▸ Information:
++++++++++

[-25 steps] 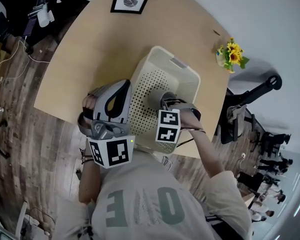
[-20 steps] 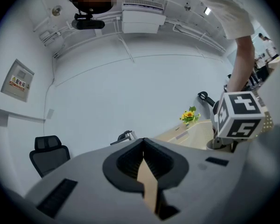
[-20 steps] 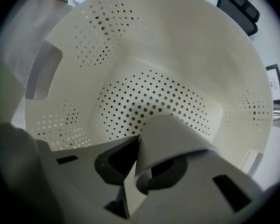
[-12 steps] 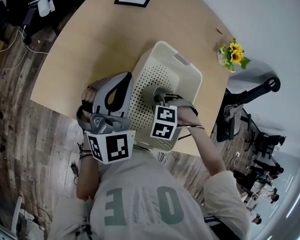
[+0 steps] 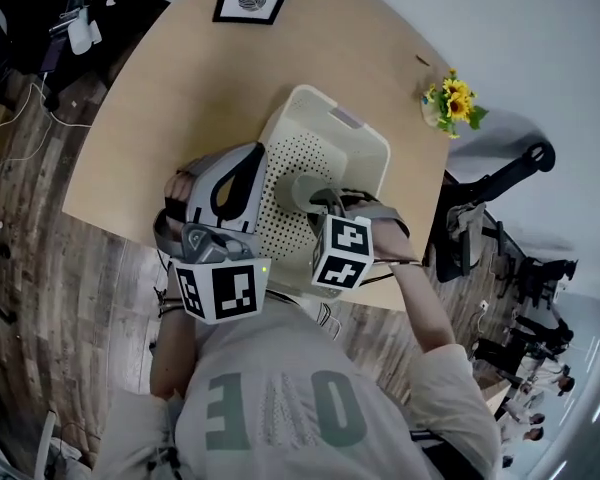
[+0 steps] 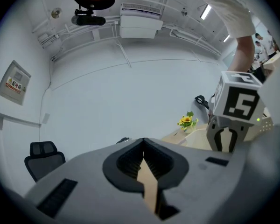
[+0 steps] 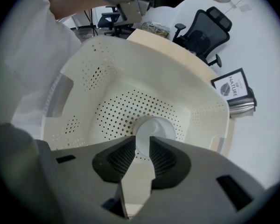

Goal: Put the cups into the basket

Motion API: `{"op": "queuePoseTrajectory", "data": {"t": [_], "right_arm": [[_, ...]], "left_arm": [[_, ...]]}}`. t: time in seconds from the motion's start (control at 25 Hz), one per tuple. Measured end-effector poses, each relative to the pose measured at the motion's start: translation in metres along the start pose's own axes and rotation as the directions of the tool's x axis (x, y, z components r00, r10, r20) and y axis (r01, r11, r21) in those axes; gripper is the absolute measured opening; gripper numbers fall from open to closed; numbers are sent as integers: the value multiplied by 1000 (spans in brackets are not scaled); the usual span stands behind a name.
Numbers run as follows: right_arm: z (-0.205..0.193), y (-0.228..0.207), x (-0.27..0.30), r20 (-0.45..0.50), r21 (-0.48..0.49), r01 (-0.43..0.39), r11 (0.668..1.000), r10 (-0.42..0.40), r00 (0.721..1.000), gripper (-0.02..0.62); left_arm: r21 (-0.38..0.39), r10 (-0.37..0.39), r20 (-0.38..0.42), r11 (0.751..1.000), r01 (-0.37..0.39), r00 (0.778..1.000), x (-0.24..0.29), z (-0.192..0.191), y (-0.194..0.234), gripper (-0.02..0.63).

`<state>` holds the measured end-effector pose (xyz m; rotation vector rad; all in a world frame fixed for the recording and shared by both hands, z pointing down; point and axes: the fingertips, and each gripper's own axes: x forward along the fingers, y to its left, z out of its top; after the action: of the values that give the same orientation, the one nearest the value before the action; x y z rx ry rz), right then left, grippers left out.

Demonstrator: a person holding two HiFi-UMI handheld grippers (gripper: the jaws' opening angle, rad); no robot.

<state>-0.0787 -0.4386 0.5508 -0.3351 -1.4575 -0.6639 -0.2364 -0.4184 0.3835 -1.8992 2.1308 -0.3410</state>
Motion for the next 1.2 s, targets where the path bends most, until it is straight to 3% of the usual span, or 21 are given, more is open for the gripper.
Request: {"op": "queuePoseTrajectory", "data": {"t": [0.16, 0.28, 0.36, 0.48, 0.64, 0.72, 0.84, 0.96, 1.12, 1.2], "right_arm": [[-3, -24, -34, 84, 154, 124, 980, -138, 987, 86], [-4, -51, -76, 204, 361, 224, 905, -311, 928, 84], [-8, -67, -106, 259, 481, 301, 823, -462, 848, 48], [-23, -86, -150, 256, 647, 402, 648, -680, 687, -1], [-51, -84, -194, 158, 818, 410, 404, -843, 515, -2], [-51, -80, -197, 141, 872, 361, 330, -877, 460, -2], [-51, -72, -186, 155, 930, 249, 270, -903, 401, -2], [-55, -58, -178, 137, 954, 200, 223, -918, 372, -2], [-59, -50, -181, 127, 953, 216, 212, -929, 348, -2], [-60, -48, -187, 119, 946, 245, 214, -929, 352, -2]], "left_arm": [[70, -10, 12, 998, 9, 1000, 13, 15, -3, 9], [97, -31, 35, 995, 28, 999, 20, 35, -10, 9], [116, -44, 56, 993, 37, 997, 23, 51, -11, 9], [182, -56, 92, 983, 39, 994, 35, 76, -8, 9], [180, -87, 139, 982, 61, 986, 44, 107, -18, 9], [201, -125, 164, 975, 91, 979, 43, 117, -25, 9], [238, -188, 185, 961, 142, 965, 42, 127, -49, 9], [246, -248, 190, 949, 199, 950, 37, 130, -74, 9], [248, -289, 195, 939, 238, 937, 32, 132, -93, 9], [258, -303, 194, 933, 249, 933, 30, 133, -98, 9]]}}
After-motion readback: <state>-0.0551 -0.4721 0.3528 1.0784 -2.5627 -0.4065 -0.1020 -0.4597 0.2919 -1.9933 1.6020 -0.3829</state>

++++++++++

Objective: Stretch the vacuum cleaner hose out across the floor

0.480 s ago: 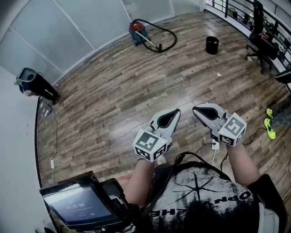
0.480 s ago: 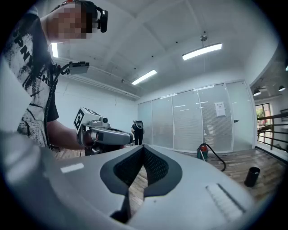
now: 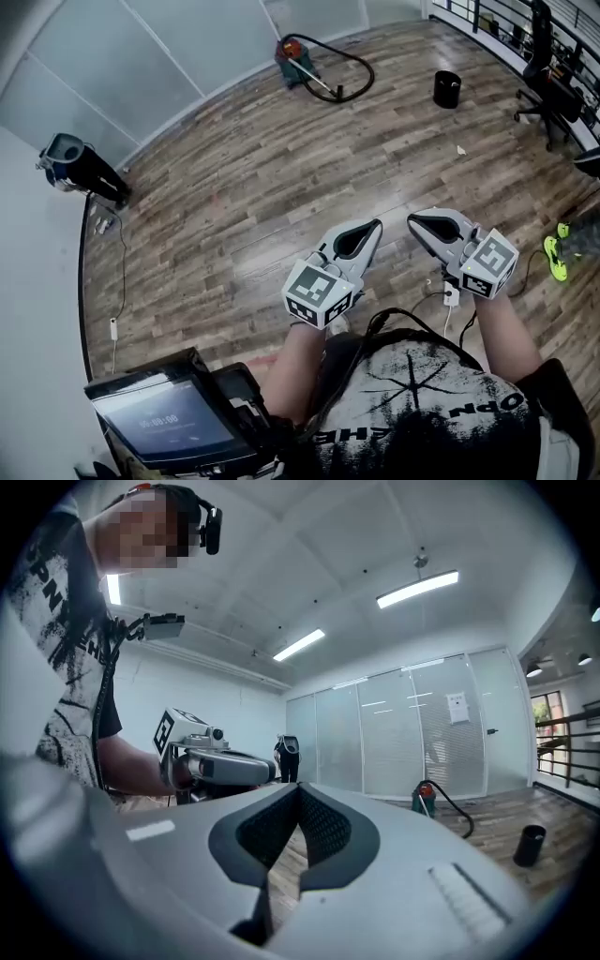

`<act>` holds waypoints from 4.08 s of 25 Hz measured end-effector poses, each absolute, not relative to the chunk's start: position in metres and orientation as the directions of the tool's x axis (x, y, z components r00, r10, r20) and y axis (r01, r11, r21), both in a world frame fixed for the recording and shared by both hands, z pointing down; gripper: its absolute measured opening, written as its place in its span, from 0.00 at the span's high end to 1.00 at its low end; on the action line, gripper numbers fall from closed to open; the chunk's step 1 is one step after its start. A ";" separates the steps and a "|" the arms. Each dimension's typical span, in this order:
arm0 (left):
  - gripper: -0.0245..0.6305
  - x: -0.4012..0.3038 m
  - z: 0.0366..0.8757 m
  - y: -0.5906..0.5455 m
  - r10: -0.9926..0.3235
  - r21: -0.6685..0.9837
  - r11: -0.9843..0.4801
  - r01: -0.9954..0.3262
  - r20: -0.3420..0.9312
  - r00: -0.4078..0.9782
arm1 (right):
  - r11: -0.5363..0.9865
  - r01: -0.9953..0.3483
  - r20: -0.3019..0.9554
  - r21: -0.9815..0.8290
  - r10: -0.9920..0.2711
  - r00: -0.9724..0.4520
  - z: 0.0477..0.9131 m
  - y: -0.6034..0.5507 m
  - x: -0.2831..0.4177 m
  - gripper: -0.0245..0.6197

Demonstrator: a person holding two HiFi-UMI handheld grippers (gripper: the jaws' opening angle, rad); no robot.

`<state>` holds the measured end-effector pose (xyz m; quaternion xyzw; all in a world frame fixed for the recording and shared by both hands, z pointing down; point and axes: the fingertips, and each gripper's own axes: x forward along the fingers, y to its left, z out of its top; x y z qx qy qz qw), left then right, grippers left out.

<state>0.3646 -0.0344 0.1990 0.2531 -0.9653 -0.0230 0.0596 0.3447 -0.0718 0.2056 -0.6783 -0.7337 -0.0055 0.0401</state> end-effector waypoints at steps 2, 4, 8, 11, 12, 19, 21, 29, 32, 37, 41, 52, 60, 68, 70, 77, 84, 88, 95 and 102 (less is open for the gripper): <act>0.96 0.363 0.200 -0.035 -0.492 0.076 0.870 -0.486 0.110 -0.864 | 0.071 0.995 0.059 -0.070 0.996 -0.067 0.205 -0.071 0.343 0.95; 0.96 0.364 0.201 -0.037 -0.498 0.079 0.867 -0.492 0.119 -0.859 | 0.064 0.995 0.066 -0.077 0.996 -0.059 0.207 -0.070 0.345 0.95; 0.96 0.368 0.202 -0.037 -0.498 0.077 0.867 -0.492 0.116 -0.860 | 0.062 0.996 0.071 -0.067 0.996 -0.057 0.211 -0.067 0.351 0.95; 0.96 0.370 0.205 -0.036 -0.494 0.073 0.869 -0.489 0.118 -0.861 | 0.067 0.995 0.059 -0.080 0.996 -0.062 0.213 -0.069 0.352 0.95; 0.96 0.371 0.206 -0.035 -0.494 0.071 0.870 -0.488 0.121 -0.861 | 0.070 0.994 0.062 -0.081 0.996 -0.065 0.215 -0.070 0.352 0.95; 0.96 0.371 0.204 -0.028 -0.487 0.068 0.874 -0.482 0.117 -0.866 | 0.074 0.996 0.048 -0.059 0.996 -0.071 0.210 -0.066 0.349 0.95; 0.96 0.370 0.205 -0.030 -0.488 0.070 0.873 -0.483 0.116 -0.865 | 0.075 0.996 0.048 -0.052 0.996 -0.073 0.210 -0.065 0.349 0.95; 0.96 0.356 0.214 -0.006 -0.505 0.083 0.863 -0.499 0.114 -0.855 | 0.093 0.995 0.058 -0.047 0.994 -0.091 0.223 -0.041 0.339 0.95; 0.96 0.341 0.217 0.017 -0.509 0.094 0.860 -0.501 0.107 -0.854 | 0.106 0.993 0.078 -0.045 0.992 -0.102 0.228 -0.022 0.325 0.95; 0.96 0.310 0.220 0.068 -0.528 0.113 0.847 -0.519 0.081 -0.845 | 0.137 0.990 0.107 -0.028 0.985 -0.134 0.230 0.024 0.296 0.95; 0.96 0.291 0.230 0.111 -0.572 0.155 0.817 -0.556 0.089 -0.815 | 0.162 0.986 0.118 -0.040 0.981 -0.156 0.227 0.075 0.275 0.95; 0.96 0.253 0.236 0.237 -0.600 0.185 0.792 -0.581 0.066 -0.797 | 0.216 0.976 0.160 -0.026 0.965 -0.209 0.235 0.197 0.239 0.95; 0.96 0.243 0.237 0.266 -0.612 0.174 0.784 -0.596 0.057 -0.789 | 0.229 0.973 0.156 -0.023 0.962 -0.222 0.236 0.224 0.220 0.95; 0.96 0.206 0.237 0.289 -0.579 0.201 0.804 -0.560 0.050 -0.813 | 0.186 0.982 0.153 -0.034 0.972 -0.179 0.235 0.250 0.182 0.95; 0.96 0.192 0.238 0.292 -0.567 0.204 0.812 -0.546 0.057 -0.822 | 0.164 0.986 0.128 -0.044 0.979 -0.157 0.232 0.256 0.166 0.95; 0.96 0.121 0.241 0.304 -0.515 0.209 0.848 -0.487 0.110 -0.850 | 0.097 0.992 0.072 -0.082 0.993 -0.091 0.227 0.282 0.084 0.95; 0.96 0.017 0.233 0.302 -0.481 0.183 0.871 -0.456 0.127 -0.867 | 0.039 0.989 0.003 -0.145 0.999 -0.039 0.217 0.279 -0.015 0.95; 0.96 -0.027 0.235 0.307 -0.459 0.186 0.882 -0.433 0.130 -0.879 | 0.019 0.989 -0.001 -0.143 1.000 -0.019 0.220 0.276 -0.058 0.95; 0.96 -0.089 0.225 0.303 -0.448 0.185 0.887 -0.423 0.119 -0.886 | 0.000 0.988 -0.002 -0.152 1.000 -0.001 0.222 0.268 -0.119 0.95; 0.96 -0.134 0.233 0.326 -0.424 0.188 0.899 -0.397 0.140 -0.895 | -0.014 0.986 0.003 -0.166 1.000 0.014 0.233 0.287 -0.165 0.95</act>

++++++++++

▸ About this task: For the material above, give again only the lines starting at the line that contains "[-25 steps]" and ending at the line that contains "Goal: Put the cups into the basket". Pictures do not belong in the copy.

▸ Reply to the exercise:
[-25 steps] 
[-20 steps] 
[-20 steps] 
[-12 steps] 
[+0 steps] 
[+0 steps] 
[+0 steps] 

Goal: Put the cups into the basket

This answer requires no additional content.